Clustering in surgical trials – database of intra-cluster correlations
© Cook et al; licensee BioMed Central Ltd. 2011
Published: 13 December 2011
Randomised trials evaluating surgical interventions are often design and analysed as if the outcome of individual patients is independent of the surgeon providing the intervention. There is reason to expect outcomes for patients treated by the same surgeon to be more similar than those under the care of another surgeon due to previous experience, individual practice, training, and infrastructure. Such a phenomenon is referred to as the clustering effect and potentially impacts on the required sample size. This depends upon the design and analysis adopted. However, trialists have little data upon which to assess the impact and base trial design. The aim of this study was to quantify the clustering effect by producing a database of surgical trial ICCs.
Intra-cluster correlation coefficients (ICCs) were calculated for outcomes from a set of 10 multicentre surgical trials for a range of outcomes and different time points for clustering at both the centre and surgeon level.
ICCs were calculated for 198 outcomes across the 10 trials at both centre and surgeon cluster levels. The number of cases varied from 138 to 1370 across the trials. The median (range) average cluster size was 32 (9 to 51) and 6 (3 to 30) for centre and surgeon levels respectively. ICC estimates varied substantially between outcomes though uncertainty around individual ICC estimates was substantial. Full details are available online [http://www.abdn.ac.uk/hsru/research/research-tools/study-design].
Our data for multicentre trials of surgical interventions suggests clustering of outcome is more of an issue than has been previously acknowledged.
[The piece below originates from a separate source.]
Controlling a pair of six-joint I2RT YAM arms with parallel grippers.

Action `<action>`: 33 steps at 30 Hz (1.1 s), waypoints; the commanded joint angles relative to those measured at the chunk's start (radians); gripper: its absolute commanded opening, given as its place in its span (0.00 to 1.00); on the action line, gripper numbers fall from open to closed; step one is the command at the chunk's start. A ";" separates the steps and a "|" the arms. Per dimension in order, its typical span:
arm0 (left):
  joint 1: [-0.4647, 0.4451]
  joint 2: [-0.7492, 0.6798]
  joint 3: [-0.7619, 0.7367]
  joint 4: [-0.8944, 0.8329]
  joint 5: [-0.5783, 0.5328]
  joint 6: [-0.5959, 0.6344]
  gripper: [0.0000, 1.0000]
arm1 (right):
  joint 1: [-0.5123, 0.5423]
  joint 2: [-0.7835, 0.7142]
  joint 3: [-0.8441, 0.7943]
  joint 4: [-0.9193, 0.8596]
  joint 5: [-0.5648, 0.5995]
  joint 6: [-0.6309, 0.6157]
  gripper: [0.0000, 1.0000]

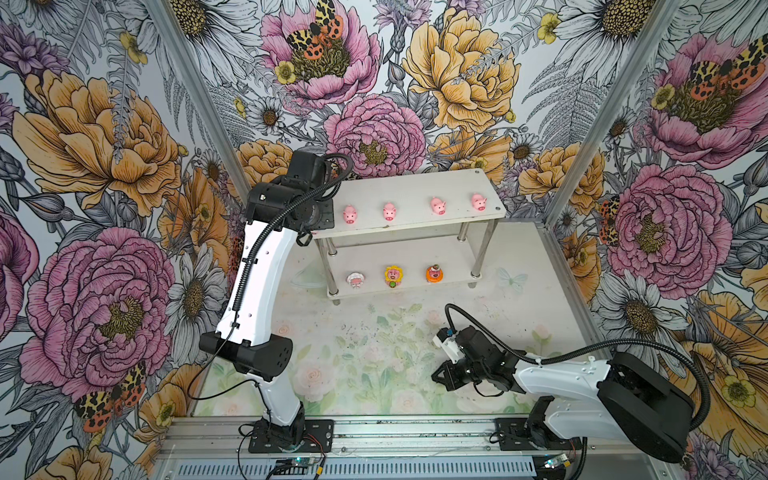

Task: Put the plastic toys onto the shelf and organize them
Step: 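Lower the pink pig onto the shelf top beside the other pigs, open left gripper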

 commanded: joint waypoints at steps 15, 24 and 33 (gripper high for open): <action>0.010 0.107 0.105 0.008 0.059 -0.007 0.26 | -0.006 0.041 0.022 0.017 -0.010 -0.001 0.03; 0.014 0.120 0.133 0.007 0.067 -0.048 0.26 | -0.006 0.046 0.026 0.016 -0.007 -0.002 0.03; 0.025 0.115 0.119 0.005 0.071 -0.107 0.26 | -0.007 0.048 0.027 0.016 -0.012 -0.002 0.02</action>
This database provides trialists with valuable information to aid the design of surgical trials. We anticipate that over time the addition of ICCs from further surgical trial datasets will enhance the usefulness of the database.
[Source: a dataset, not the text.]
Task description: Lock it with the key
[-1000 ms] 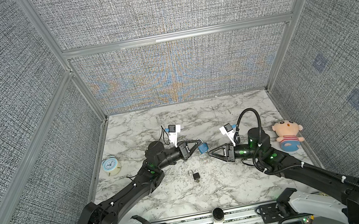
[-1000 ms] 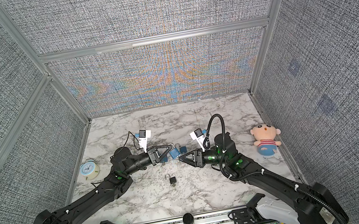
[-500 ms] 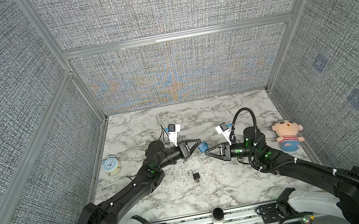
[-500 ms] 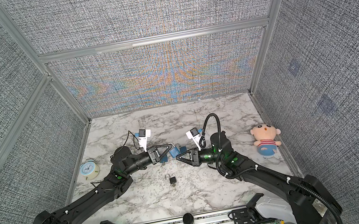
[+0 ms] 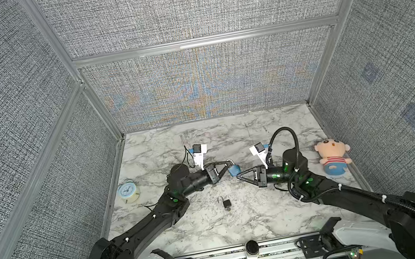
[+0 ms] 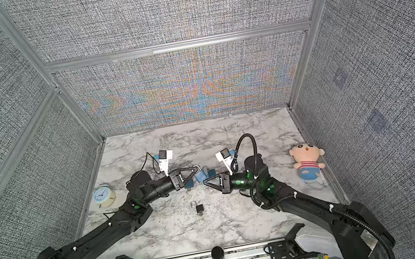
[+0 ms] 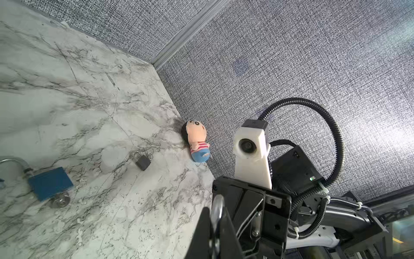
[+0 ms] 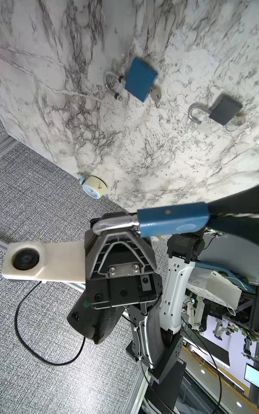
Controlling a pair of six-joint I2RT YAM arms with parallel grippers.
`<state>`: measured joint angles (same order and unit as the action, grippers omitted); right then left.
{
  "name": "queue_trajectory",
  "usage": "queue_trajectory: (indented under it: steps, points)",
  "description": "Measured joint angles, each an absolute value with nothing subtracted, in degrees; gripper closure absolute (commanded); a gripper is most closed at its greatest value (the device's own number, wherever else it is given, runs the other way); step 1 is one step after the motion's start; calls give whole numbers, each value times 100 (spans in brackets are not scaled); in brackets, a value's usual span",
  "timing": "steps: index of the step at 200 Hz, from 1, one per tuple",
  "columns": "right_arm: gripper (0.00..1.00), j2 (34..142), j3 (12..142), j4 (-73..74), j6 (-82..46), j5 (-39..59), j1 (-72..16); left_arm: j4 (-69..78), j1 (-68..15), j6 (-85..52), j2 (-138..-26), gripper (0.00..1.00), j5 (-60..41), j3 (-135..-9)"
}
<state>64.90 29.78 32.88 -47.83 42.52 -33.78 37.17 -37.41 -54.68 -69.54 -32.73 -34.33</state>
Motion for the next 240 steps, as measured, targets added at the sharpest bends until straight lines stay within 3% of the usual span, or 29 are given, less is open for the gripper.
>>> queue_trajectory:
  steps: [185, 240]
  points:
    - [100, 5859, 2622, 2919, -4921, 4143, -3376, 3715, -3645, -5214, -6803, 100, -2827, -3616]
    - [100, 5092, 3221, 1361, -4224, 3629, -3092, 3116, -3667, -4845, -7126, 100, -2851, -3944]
The authors would like to thank the trial groups for access to the trial data and help preparing the data for analysis. The Health Services Research Unit is core funded by the Chief Scientist Office of the Scottish Government Health Directorates. Jonathan Cook holds a Medical Research Council UK fellowship (G0601938).Views expressed are those of the authors and do not necessarily reflect the view of Chief Scientist Office.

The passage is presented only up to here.